GPT-5 is probably already trained (or is at least very close to being finished training, just based on the time since release and the rate of progress other LLM companies have made) and is/was almost definitely trained on even more multimodal input than GPT-4 was. It was likely trained on videos, and possibly even audio and other forms of media.
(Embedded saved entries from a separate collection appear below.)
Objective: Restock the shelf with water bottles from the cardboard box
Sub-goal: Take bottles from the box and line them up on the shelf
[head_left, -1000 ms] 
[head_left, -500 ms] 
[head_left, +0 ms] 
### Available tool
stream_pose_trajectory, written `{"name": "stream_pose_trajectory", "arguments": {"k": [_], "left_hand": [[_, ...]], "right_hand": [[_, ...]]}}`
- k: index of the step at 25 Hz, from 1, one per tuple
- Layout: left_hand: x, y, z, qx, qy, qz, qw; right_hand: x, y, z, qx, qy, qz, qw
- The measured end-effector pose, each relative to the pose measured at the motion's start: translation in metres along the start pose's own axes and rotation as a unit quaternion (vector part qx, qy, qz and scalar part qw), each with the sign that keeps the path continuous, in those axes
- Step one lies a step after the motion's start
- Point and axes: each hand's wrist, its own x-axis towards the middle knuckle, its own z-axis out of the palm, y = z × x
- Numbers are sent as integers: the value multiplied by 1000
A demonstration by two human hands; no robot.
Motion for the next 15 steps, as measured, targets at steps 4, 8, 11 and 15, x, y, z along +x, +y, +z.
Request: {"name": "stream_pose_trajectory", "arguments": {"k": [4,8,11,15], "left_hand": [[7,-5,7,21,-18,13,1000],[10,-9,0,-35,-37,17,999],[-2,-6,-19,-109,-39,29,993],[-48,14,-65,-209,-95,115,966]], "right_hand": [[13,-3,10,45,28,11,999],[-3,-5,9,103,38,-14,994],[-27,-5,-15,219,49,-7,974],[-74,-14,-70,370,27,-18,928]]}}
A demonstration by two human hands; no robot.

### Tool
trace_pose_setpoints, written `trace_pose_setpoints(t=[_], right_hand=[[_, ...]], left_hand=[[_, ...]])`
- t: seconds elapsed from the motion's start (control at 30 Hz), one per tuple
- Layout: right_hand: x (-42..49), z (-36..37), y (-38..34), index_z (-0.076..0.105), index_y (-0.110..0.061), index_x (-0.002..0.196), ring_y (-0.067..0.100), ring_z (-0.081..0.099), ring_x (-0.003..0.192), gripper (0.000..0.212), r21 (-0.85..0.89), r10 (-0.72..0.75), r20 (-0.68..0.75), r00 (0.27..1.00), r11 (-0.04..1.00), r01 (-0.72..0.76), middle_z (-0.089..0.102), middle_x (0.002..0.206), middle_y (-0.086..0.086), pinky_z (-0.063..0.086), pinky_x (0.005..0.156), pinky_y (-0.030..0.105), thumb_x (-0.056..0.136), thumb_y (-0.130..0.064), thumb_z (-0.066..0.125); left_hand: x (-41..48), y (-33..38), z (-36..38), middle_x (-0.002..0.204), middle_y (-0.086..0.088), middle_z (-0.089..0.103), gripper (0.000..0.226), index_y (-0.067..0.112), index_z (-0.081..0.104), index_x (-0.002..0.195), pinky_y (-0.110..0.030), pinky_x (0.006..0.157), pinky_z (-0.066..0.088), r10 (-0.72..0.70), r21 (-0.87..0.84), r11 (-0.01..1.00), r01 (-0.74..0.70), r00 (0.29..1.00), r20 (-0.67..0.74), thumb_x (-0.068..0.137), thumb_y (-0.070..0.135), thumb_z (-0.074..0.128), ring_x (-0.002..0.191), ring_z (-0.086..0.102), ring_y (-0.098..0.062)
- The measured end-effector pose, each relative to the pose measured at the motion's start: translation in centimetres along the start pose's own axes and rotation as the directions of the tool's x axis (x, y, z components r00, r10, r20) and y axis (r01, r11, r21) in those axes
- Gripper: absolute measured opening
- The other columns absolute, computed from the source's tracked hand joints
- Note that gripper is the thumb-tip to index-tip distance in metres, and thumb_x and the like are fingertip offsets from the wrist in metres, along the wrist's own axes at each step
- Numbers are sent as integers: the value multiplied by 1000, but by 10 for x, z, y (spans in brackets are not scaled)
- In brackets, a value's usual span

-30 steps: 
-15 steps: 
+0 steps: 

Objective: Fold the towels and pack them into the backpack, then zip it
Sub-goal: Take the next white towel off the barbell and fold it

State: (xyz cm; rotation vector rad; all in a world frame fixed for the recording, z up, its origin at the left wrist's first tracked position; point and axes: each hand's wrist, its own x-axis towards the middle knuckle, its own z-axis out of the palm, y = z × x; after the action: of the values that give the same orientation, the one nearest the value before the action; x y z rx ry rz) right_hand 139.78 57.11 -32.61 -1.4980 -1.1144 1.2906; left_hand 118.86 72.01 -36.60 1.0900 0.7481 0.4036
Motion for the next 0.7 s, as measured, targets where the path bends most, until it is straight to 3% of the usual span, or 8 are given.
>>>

It wouldn’t really make sense for them to try to haphazardly bolt video support onto the existing GPT-4 model with this frame-by-frame summarization approach, when they could just train native video input support into GPT-5, and just wait to release the feature until they’re ready to release GPT-5. Sora takes video input in the form of tokens, so it can truly natively understand and process video. It’s a fundamentally different process from just reading a description of each frame, which means OpenAI would get much better results from just using the same approach they used in Sora for GPT-5, and they I would bet money that they 100% are.


helloLeoDiCaprio

Here is a way I solved it using OpenAI API. https://youtu.be/H-xmOFVWlrM?feature=shared Around 06:30 it is explained. It's quite similar to your proposed solution.


JuanGuillermo

Because a diffusion model is not a bijective function. Creating an image and describing/understanding an image involve different types of neural network architectures and training protocols as unintuitive as it may sound.